World petroleum supply upheaval

By Engr. Edgar Mana-ay

Last March 2, crude oil prices plunged nearly 25%, down to $30/bbl (barrel) from $45 to $48 per barrel (159 liters), one of the largest quick decline in decades, sending global markets spiraling, which was already reeling from COVID-19, all over the world.

The oil industry is still the backbone of the world’s economy, contrary to the belief of global warming fanatics that they could do away with fossil fuels even now.

As a background, the U.S. is now, for the last 8 years, the biggest oil producer in the world at 18 million barrels per day (mbd) or an 18% share, followed by Saudi Arabia at 12.5 mbd (12%) and Russia at 11.4 mbd (11%) and Canada at 5.27 mbd (5%).

Of the four, only Saudi Arabia is a member of the Organization of Petroleum Exporting Countries (OPEC) which controls about 18% of the total world oil supply. The OPEC headquartered in Vienna, Austria is headed by the Saudis with Iran, Iraq, Kuwait, Venezuela, Qatar, Indonesia, United Arab Emirates among others as members.

The oil price crash came after Opec and its allies failed to strike a deal with Russia to lower production amid declining world demand. As we all know, in marketing, the most effective way to control prices is to manipulate the supply if we cannot control the demand. This in Economics is the law of supply and demand where in the past, one of our presidents asked: “When was the law passed!”

As in my previous column, I mentioned that the U.S. who was once an oil importer became an oil exporter and the biggest oil producer in the world because shale oil (oil and gas trapped in soil underground is removed by a novel and new method called fracking). But shale oil has its set back. It is the most expensive method to extract oil underground at about $45/bbl break-even cost, more expensive than deep-sea (beyond 16,000 ft.) offshore extraction in the North Sea or the Gulf of Mexico which ranges only at $40/bbl break even.

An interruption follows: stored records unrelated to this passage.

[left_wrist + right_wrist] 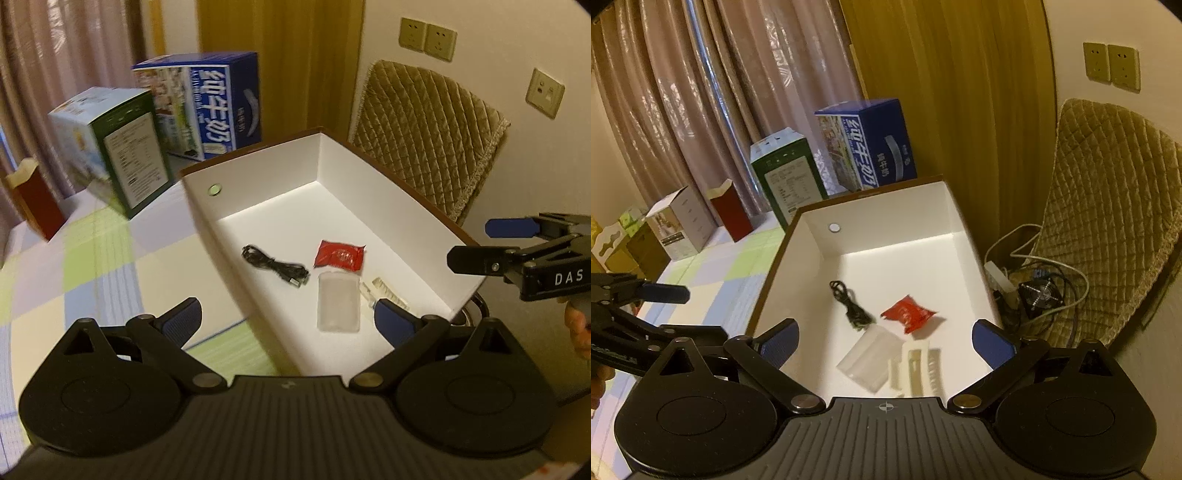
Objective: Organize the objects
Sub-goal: 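Withdraw both tools from the box back toward the remaining table items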
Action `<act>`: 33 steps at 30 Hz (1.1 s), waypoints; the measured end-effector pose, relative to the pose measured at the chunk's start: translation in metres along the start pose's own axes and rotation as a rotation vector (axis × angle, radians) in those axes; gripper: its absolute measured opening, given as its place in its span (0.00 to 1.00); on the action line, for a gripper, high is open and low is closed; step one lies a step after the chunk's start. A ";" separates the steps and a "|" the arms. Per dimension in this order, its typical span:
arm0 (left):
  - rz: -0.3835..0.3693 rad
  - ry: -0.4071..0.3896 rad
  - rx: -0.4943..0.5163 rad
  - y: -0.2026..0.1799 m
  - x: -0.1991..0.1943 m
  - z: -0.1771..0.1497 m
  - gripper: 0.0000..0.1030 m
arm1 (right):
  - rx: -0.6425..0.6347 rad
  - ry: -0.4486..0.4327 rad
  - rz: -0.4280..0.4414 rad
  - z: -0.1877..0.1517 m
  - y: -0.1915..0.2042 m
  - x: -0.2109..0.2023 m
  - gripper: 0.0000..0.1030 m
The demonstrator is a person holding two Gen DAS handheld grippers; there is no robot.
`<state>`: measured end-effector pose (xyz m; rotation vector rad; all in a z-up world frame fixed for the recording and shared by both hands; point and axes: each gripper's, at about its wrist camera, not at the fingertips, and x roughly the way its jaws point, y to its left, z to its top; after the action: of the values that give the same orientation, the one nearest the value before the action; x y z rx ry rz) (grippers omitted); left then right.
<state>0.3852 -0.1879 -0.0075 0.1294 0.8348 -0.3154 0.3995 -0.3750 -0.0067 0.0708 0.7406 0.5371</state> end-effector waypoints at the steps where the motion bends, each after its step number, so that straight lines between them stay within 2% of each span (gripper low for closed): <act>1: 0.004 0.000 -0.010 0.003 -0.006 -0.004 0.96 | 0.002 0.002 0.002 -0.003 0.004 -0.003 0.95; 14: 0.036 0.015 -0.108 0.037 -0.070 -0.070 0.96 | -0.027 0.025 0.028 -0.035 0.064 -0.023 0.95; 23: 0.047 0.002 -0.138 0.056 -0.107 -0.098 0.96 | -0.025 0.032 0.039 -0.055 0.103 -0.031 0.95; 33: 0.073 0.028 -0.185 0.089 -0.132 -0.136 0.96 | -0.043 0.105 0.067 -0.085 0.148 -0.017 0.95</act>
<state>0.2350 -0.0423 -0.0007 -0.0086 0.8808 -0.1665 0.2680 -0.2662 -0.0223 0.0280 0.8309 0.6238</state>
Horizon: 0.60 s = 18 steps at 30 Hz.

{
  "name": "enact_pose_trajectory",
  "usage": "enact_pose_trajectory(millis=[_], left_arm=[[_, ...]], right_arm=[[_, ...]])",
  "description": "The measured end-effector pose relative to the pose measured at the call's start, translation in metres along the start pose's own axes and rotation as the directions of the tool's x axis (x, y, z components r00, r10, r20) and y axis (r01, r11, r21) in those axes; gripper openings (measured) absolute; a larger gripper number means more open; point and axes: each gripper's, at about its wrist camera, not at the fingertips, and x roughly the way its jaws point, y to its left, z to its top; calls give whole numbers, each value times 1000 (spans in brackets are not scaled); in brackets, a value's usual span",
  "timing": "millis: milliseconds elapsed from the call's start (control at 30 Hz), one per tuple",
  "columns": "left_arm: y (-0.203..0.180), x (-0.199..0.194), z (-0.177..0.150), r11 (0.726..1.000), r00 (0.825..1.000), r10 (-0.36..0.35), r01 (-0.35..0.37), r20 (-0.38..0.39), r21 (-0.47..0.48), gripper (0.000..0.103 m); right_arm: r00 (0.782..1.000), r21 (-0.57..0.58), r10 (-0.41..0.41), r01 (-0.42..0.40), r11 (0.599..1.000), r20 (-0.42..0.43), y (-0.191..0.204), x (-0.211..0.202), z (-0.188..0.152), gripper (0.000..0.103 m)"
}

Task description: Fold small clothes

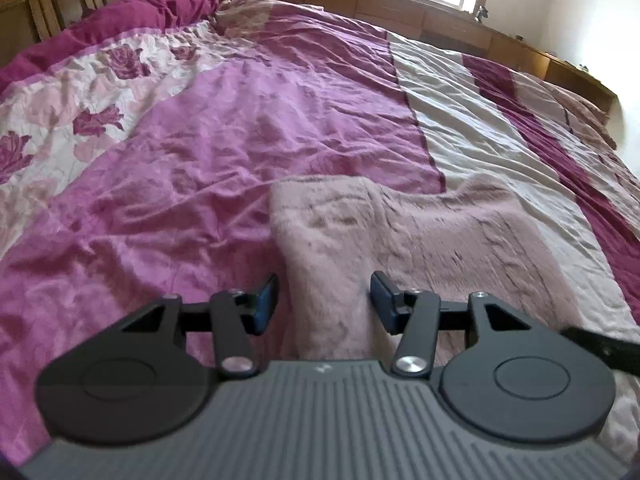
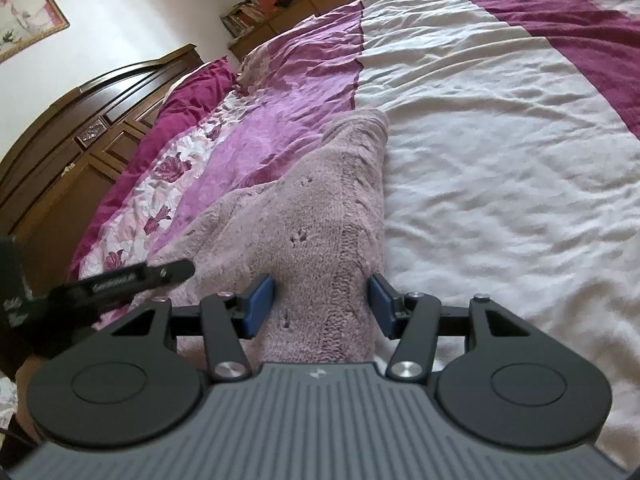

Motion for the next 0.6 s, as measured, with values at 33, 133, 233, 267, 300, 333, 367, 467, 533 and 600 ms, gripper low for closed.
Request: enact_pose_trajectory(millis=[33, 133, 233, 267, 300, 333, 367, 467, 533, 600], left_arm=[[0, -2, -2, 1000, 1000, -3, 3, -10, -2, 56], [2, -6, -10, 1000, 999, 13, -13, -44, -6, 60], [6, -6, -15, 998, 996, 56, -56, -70, 4, 68], [6, -6, -15, 998, 995, 70, -70, -75, 4, 69], [8, -7, -15, 997, 994, 74, -74, -79, 1, 70], [9, -8, -14, 997, 994, 71, -72, -84, -8, 70], [11, -9, -12, 997, 994, 64, -66, -93, -26, 70], [16, -12, -6, 996, 993, 26, -36, -114, -82, 69], [19, -12, -2, 993, 992, 13, -28, -129, -113, 70], [21, -10, -1, 991, 990, 5, -24, -141, -134, 70]], right_arm=[[1000, 1, 0, 0, 1000, -1, 0, -1, 0, 61], [1000, -9, -5, 5, 1000, -8, 1, -1, -1, 61], [999, -20, -18, 17, 1000, -42, 1, 4, -4, 61], [998, -19, -22, 21, 1000, -56, 1, 6, -5, 61], [997, -12, -22, 21, 1000, -68, 0, 7, -5, 61], [997, -2, -19, 19, 1000, -77, -1, 7, -6, 63], [997, 4, -14, 15, 1000, -82, -1, 7, -5, 64], [997, 26, 6, -4, 1000, -75, -1, 3, 1, 72], [998, 46, 24, -22, 999, -56, -2, 2, 8, 79], [998, 49, 44, -41, 998, -55, -1, 3, 17, 83]])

Certainly, if oil prices stay at $30, the US shale drilling will be devastated and that is what Russia is hoping for. That will also return the US into a net oil importing country.

The Opec group headed by Saudi Arabia is the dominant player in the world oil supply because they act as a single voice to control 18% of the supply. Russia is fully independent and will not cooperate either with the US nor the Opec. In fact, Russia has built a $70 billion war chest that Moscow believes will tide the country through an oil revenue famine in case of a prolonged oil price war. The Opec countries, on the other hand, cannot afford the oil price to linger long at $30 because oil revenues are the lifeblood of their economies. Even Saudi Arabia, despite its diversification to industries and agriculture, still relies heavily on its oil revenues which they would want to maintain at the $50 benchmark. Saudi has the lowest oil extraction cost in the dessert at only $28/barrel so that in the $50 benchmark they make a tremendous amount of money at $621 million a day!

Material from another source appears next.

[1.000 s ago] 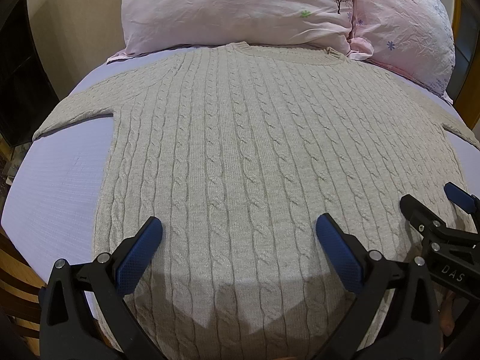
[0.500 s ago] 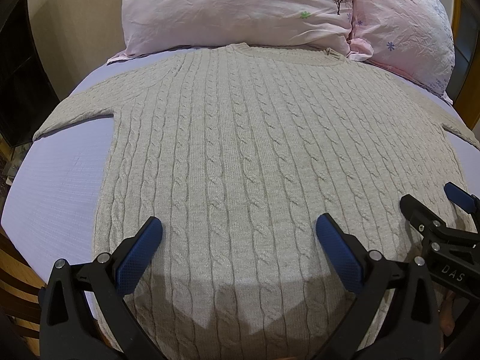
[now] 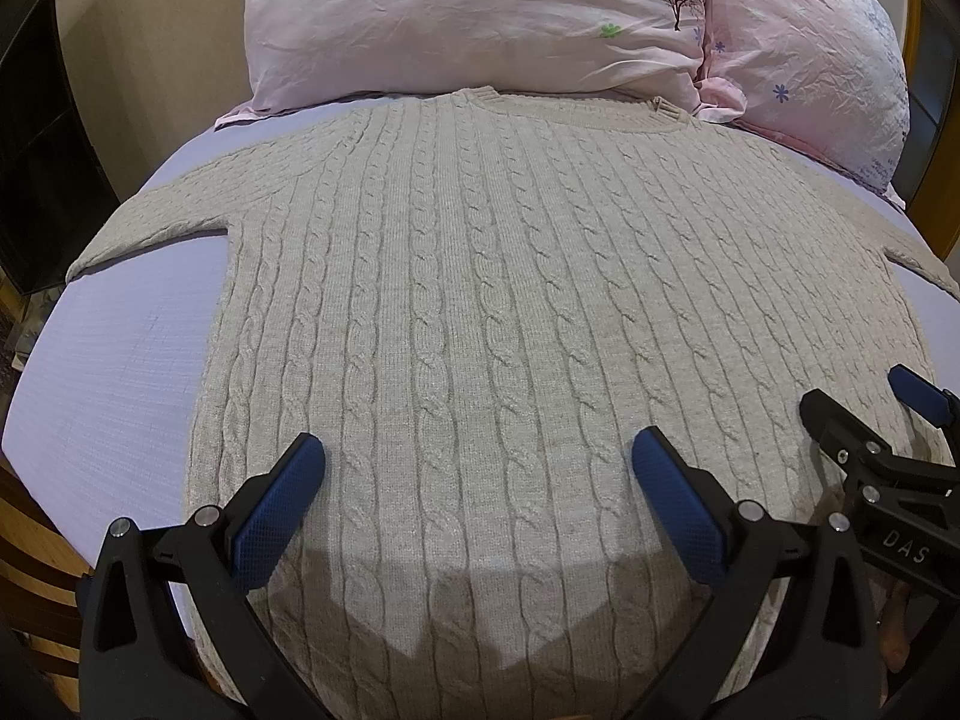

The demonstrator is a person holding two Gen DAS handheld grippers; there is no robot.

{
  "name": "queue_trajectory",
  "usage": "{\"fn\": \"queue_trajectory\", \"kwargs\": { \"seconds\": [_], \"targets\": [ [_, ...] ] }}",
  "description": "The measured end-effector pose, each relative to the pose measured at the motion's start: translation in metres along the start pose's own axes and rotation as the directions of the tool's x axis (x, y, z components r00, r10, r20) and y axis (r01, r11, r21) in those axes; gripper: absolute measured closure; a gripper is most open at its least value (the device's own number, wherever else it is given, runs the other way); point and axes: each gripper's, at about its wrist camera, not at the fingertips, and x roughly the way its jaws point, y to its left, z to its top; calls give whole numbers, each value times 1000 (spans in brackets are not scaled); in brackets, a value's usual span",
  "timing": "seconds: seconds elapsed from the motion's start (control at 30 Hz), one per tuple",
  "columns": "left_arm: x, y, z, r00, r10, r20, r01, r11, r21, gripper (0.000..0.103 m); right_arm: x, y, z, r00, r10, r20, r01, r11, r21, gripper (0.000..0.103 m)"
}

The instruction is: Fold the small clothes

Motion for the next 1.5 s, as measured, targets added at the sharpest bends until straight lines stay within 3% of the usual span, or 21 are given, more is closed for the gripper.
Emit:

The U.S. economy can survive a $30 to $35 oil level but its revenue now will not be oil-based anymore but from other industries, agriculture, manufacturing, of which the US has the largest in the world. China at 4.8 mbd oil production (5% of world supply) is still a voracious oil importer (before COVID-19) because it consumes almost 13 mbd bigger than both the consumption and production of the U.S.

Months before there was an alliance between Saudi Arabia and Russia to reduce production to counter the oil price drop due to the shale oil production of the U.S. Now that cooperation between the two of the world’s three largest oil producers (the 3rd is the U.S.) appears to be at an end. Saudi Arabia as the dominant member of the Opec proposed production cuts to offset the collapse in demand (about 30%) due to the spreading of the coronavirus outbreak. Russia which is not an Opec member refused to go along and the impasse has turned to open hostilities. Saudi had given Russia Energy Manager Novak that they should trim production by 1.5 mbd or about 1.5% of the world supply and Saudi would make the bulk of the cut at 1.0 mbd but still Russia refused. Previously there was also an agreement to cut 2.1 mbd which will expire March and again Russia refused to abide.

The Saudis struck back by notifying its buyers of big discounts on their April sales. Because of this, the market was spooked by a potential deluge of crude, hence the oil crash by 30%. Today the price of oil and the stock market had recovered but the oil market is far from stable. Pump prices for gasoline and diesel hovers at P50 plus and P40 plus per liter respectively which we expect to go down a little in the next few weeks.

This writer believes that a stable oil price of $40 to $45 per barrel is beneficial to everybody, the poor importing countries and the rich producing countries. Still, a price war carries huge risks such as depriving oil-producing countries to finance its infrastructure spending that had caused the hiring of more than 100,000 Filipinos skilled workers in the Middle East. Just imagine the number of dollars these kababayans of ours are sending home. At a time when the world is threatened by a pandemic coronavirus, health care costs might also be jeopardized. Playing Russian Roulette in the oil market may have grave consequences.